_WORK REQUIRED_:
Please copy out the lines in the entries that contain "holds".

[Records contained in a dataset]
--------------------

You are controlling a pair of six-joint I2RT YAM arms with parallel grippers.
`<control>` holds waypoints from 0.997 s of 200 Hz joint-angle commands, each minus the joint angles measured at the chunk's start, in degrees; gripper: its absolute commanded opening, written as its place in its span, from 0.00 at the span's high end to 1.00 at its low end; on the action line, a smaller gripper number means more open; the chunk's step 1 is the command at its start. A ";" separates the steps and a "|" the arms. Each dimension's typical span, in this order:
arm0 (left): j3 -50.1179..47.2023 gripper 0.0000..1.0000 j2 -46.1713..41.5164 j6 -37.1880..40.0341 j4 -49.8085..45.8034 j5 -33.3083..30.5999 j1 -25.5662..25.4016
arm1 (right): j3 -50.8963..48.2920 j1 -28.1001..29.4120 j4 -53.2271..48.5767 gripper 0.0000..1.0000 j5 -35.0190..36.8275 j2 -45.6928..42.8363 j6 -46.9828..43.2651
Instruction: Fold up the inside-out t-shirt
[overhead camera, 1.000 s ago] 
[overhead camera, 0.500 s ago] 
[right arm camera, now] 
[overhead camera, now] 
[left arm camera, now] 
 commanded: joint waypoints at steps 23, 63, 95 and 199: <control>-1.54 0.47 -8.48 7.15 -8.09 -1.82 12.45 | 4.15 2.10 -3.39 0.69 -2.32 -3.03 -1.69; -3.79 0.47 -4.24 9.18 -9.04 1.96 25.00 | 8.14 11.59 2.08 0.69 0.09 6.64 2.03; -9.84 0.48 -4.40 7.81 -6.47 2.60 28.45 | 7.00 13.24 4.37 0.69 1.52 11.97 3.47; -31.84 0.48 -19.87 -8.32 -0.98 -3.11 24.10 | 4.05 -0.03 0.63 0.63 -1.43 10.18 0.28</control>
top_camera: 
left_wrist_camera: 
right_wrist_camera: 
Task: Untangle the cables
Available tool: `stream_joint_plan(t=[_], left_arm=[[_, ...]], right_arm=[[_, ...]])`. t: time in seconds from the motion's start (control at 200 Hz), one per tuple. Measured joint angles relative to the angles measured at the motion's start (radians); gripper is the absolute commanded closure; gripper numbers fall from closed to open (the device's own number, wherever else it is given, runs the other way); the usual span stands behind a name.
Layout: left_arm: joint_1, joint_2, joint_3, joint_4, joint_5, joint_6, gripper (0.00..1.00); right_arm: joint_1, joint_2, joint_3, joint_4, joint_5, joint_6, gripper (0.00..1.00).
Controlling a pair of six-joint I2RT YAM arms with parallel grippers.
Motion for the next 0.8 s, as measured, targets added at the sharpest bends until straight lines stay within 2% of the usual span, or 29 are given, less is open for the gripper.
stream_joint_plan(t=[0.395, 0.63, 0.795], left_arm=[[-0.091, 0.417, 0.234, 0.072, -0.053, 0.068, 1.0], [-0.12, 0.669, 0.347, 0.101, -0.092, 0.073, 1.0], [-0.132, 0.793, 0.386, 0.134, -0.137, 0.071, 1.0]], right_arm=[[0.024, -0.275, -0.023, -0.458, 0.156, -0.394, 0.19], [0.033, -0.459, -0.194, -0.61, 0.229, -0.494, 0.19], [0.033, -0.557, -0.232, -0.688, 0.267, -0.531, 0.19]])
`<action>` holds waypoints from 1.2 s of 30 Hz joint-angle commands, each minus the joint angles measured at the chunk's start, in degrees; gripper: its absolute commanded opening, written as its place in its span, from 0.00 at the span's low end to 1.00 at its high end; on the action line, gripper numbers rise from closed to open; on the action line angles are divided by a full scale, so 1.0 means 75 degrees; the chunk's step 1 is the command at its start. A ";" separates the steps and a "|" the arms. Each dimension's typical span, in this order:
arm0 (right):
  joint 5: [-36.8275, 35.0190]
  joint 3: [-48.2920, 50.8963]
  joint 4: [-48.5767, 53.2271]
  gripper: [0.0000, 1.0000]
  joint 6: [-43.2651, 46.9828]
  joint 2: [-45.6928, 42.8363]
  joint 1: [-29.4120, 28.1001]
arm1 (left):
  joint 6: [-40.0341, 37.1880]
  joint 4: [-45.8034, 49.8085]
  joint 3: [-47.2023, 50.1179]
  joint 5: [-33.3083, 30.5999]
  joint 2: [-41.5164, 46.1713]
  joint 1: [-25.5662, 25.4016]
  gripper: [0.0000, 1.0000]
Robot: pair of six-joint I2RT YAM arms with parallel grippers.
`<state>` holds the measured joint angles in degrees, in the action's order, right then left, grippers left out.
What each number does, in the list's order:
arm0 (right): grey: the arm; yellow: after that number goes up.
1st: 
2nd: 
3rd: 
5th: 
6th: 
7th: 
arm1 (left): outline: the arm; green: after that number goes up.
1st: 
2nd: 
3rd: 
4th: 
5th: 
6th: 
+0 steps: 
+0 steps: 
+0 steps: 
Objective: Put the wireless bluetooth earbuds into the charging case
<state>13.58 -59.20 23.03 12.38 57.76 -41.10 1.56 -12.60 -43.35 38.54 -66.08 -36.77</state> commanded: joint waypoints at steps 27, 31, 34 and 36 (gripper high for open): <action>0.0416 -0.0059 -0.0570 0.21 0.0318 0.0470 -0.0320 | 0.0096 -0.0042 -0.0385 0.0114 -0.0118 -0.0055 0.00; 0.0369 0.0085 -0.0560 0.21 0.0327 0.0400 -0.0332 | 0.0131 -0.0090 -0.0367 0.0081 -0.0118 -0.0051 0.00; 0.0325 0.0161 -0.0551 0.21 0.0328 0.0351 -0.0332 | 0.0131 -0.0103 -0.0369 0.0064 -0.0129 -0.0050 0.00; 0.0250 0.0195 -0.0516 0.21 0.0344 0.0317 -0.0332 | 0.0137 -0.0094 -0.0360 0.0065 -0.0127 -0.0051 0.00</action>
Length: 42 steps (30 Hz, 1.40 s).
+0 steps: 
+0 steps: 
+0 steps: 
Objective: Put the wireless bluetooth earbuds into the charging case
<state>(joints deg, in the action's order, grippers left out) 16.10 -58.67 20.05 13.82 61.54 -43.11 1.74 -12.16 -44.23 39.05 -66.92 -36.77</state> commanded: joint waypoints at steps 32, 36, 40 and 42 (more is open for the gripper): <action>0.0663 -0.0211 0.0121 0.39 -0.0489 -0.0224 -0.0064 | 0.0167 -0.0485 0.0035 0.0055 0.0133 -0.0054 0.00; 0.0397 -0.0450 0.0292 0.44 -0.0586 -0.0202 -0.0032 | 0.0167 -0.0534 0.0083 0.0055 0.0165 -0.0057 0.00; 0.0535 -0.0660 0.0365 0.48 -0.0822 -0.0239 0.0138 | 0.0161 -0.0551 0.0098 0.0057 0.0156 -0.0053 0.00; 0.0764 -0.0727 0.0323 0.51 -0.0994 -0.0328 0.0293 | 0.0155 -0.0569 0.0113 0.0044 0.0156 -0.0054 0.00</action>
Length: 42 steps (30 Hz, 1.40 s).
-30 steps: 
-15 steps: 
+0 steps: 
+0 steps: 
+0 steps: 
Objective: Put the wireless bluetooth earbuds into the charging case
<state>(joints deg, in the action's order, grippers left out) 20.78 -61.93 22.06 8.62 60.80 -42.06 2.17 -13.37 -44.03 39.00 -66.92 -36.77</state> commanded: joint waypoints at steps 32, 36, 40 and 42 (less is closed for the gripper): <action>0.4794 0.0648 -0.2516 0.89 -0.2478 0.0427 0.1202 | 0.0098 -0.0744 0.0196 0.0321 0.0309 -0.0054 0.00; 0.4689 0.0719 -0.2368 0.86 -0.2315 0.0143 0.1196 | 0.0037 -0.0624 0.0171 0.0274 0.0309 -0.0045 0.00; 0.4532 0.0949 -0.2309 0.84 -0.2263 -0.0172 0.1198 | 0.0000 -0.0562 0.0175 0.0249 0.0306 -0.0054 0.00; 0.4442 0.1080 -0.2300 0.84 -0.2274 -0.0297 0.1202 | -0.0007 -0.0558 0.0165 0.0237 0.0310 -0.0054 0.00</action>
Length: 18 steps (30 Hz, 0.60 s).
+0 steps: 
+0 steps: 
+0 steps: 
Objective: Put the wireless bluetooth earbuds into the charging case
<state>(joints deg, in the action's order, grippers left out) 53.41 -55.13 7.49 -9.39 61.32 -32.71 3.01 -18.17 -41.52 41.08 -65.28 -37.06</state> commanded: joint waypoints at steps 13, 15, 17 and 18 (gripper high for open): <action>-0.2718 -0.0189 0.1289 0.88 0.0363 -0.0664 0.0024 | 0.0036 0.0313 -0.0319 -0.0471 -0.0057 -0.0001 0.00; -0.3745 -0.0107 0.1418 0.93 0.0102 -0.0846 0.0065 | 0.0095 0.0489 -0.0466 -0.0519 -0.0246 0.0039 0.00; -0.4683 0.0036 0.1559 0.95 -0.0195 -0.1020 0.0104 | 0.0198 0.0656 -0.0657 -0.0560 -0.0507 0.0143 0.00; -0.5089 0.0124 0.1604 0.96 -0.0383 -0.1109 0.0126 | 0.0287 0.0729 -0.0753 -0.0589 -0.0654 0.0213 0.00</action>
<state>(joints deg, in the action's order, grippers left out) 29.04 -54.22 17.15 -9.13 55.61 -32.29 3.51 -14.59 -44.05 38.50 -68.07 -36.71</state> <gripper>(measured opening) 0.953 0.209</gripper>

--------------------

_SOLUTION TO THIS TASK_:
`<control>` holds waypoints from 0.997 s of 200 Hz joint-angle commands, each minus the joint angles measured at the chunk's start, in degrees; gripper: its absolute commanded opening, written as its place in its span, from 0.00 at the span's high end to 1.00 at its low end; on the action line, a smaller gripper number means more open; the chunk's step 1 is the command at its start. A ";" separates the steps and a "|" the arms. Each dimension's typical span, in this order:
`<action>` holds waypoints from 1.2 s of 30 Hz joint-angle commands, each minus the joint angles measured at the chunk's start, in degrees; gripper: its absolute commanded opening, written as its place in its span, from 0.00 at the span's low end to 1.00 at its high end; on the action line, gripper numbers rise from closed to open; on the action line angles are divided by a full scale, so 1.0 means 75 degrees; the chunk's step 1 is the command at its start. A ";" separates the steps and a "|" the arms. Each dimension's typical span, in this order:
`<state>` holds the measured joint angles in degrees, in the action's order, right then left, grippers left out.

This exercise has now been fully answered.